Prompt ->
From the material that follows, please give the number of lines containing the string "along", and that number alone.

━━━ Dataset entries

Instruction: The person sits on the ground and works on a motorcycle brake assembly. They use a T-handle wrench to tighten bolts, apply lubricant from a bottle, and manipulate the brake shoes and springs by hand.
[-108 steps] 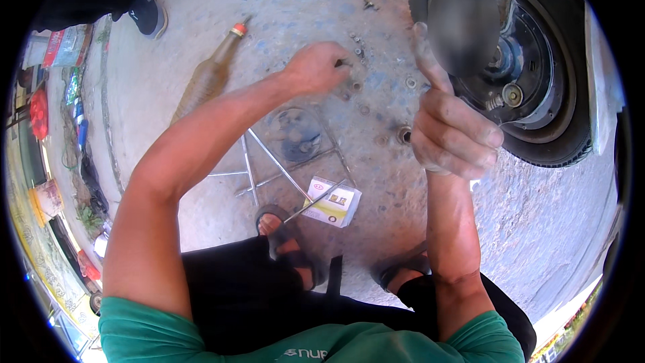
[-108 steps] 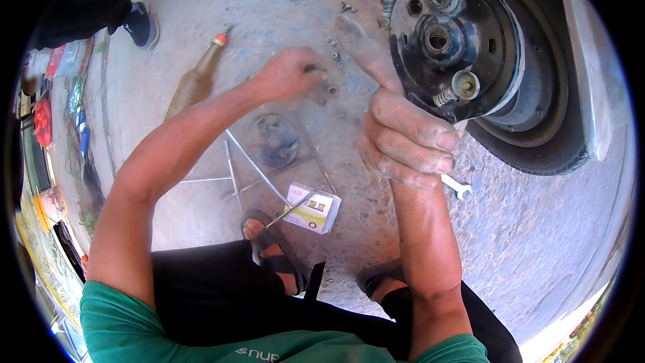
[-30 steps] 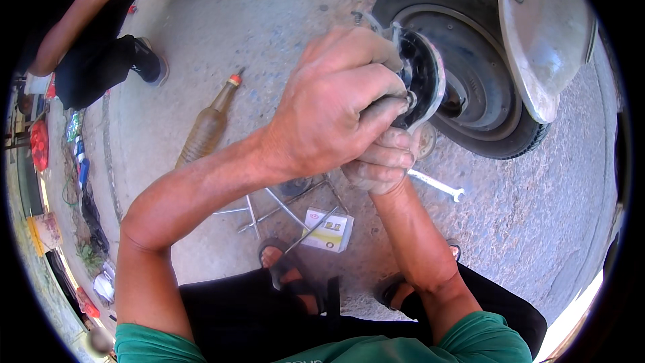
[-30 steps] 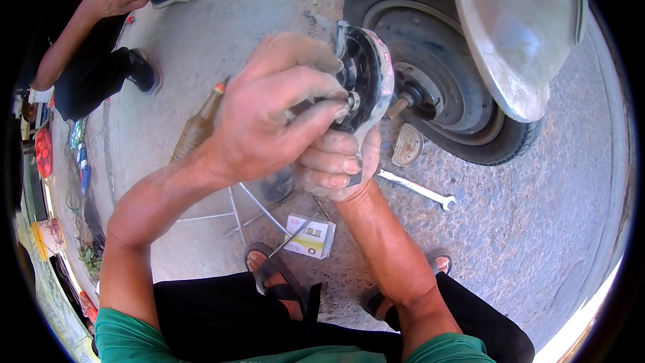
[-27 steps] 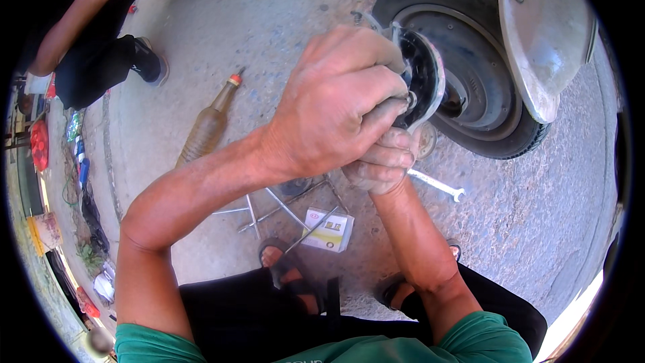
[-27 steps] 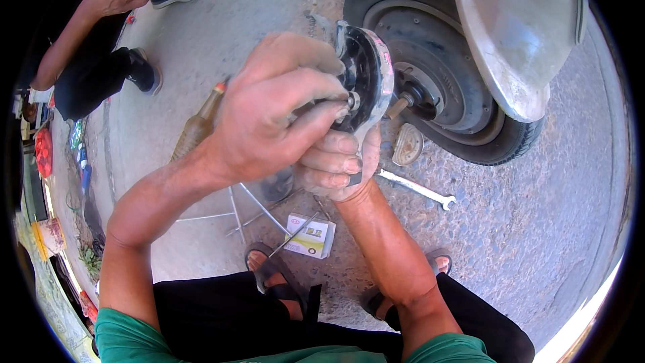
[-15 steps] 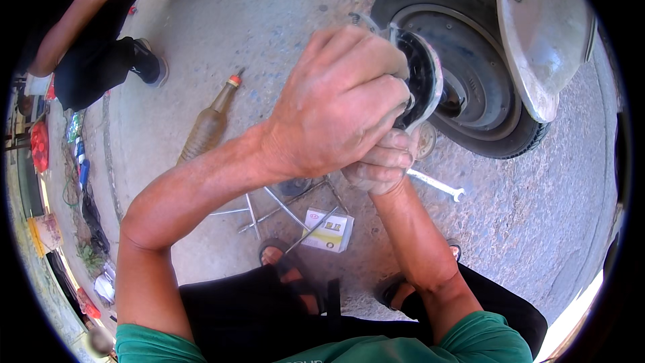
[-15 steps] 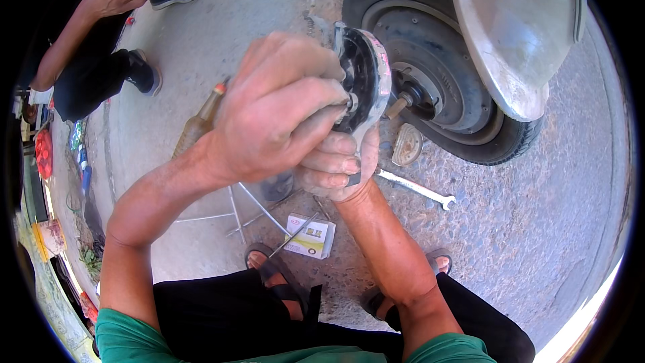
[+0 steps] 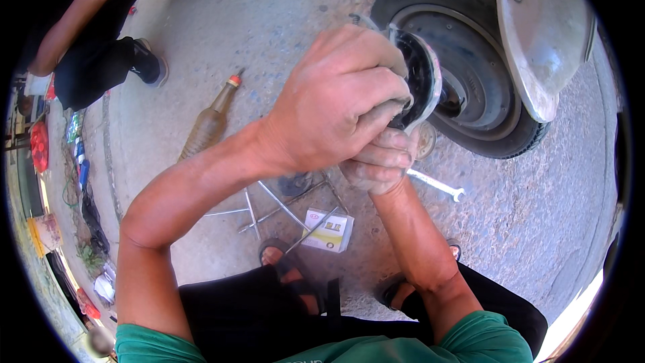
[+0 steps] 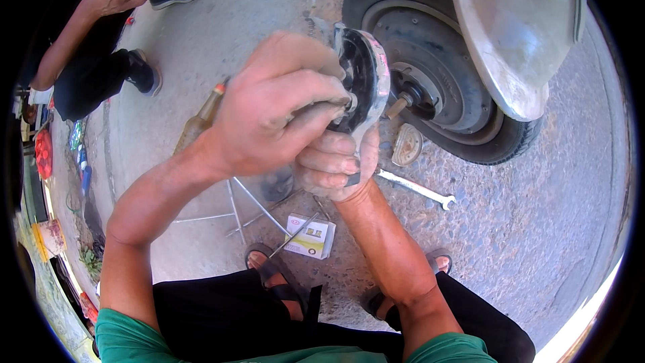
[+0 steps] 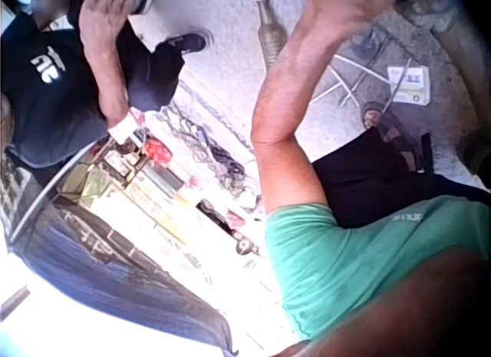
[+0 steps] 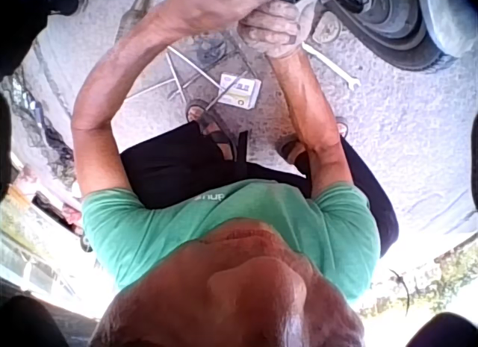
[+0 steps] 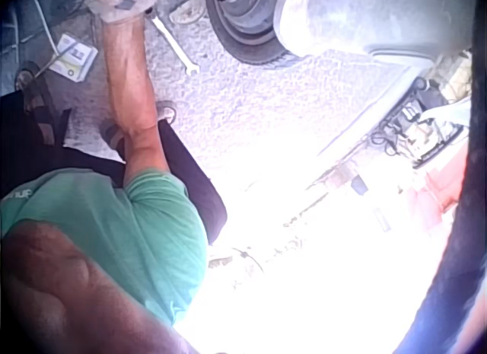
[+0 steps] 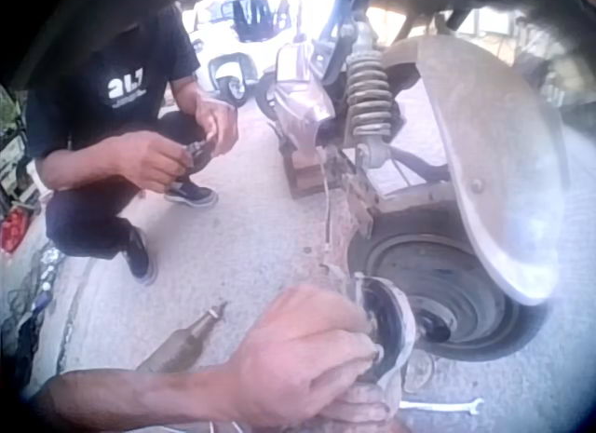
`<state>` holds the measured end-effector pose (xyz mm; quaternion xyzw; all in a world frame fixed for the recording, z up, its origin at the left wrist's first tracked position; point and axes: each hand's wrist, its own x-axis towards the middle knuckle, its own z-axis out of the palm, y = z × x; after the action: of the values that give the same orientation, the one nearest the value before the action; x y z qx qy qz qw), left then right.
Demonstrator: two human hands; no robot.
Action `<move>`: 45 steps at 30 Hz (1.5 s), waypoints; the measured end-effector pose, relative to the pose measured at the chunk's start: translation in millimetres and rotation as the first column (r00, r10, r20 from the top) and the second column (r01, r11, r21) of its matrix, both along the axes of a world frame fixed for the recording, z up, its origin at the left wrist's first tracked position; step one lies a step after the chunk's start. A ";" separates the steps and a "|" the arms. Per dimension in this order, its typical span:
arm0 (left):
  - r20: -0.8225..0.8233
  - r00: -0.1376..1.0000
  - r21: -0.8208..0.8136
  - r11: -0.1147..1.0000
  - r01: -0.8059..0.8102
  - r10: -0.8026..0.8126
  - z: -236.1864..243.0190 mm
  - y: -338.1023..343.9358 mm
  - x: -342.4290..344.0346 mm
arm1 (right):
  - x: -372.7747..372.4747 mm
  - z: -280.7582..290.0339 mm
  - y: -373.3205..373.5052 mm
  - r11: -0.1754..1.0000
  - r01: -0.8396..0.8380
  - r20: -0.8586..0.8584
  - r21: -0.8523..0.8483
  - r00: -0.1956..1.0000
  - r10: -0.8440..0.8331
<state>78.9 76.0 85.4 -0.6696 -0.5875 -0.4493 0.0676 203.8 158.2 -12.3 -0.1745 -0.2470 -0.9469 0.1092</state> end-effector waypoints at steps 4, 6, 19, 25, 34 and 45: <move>0.046 0.999 -0.017 1.000 -0.002 0.002 -0.1 -1.5 0.1 | -2.5 1.8 -0.3 0.999 0.010 -0.022 0.031 1.000 -0.009; 0.050 0.999 -0.024 1.000 -0.009 0.011 0.6 -2.0 1.3 | -2.0 3.0 1.0 0.998 0.012 -0.001 0.067 1.000 -0.011; 0.004 1.000 0.020 1.000 0.013 -0.013 -5.4 1.3 -2.6 | 0.0 4.2 2.5 0.997 0.024 0.009 0.072 1.000 -0.025; -0.061 0.997 -0.014 0.999 -0.043 0.042 0.6 -3.9 -1.0 | 1.8 9.1 2.3 0.995 0.019 0.061 0.102 0.998 -0.025; -0.078 0.996 0.004 0.999 -0.041 0.041 -1.6 -4.0 0.7 | 3.0 7.5 1.0 0.992 0.036 0.064 0.121 0.997 -0.044; -0.065 0.997 -0.012 0.999 -0.049 0.048 2.7 -7.8 2.1 | 4.5 6.7 3.0 0.994 -0.005 0.069 0.107 0.998 -0.002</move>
<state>81.0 68.2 88.1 -0.6698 -0.6042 -0.4216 0.0927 208.3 161.3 -5.6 -0.1353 -0.1994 -0.9643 0.1104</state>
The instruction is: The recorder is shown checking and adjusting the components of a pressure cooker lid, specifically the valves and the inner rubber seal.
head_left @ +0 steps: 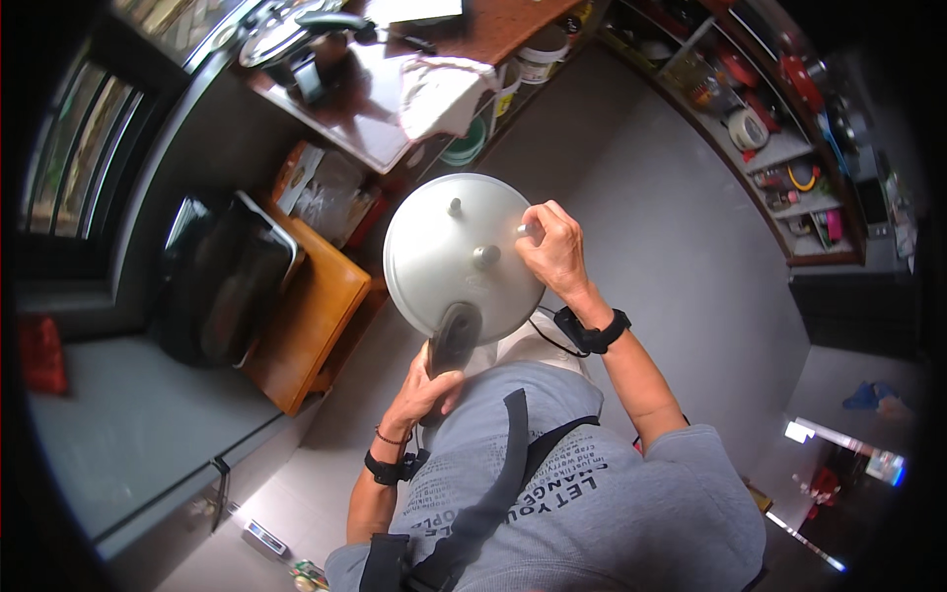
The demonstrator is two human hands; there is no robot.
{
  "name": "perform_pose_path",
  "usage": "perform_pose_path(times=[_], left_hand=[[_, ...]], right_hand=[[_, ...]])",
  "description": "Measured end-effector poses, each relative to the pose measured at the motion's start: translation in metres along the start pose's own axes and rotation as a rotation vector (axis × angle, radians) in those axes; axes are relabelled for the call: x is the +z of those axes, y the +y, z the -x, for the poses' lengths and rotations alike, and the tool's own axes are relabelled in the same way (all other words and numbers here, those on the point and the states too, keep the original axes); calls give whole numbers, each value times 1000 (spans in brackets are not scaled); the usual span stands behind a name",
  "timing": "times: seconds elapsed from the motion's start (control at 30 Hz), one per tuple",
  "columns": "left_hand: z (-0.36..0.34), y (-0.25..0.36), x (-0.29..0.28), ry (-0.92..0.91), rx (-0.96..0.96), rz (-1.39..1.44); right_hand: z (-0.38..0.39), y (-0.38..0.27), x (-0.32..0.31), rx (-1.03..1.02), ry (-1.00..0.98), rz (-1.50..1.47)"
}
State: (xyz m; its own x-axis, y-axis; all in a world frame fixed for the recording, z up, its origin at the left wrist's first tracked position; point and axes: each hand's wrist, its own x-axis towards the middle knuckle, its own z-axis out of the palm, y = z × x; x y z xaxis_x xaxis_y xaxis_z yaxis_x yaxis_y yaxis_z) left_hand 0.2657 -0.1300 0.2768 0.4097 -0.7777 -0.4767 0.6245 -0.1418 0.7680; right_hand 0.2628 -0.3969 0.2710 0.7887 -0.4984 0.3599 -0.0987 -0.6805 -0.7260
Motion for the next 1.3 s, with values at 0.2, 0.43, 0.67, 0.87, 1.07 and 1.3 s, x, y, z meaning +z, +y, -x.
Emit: perform_pose_path(times=[0.2, 0.43, 0.67, 0.87, 1.07, 1.3], left_hand=[[-75, 23, 24, -120, -109, 65], [-180, 56, 70, -259, -231, 142], [-274, 97, 110, -278, -271, 145], [-335, 150, 110, -244, -201, 36], [-398, 209, 89, -213, -107, -112], [-465, 264, 59, -158, -52, -51]], right_hand=[[-36, 65, -49, 42, 12, -40], [-94, 145, -127, 67, 52, -74], [-147, 194, -173, 75, 93, 8], [-222, 224, -162, 5, 61, 78], [-311, 241, -126, 246, 75, -45], [-417, 264, -90, 62, 31, -51]])
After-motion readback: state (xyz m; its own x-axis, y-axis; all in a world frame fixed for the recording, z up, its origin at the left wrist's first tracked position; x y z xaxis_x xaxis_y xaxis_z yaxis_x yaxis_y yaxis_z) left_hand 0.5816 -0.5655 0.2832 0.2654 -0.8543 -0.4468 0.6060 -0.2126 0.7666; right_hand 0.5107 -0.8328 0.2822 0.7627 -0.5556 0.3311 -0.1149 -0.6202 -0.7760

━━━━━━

Task solution ->
2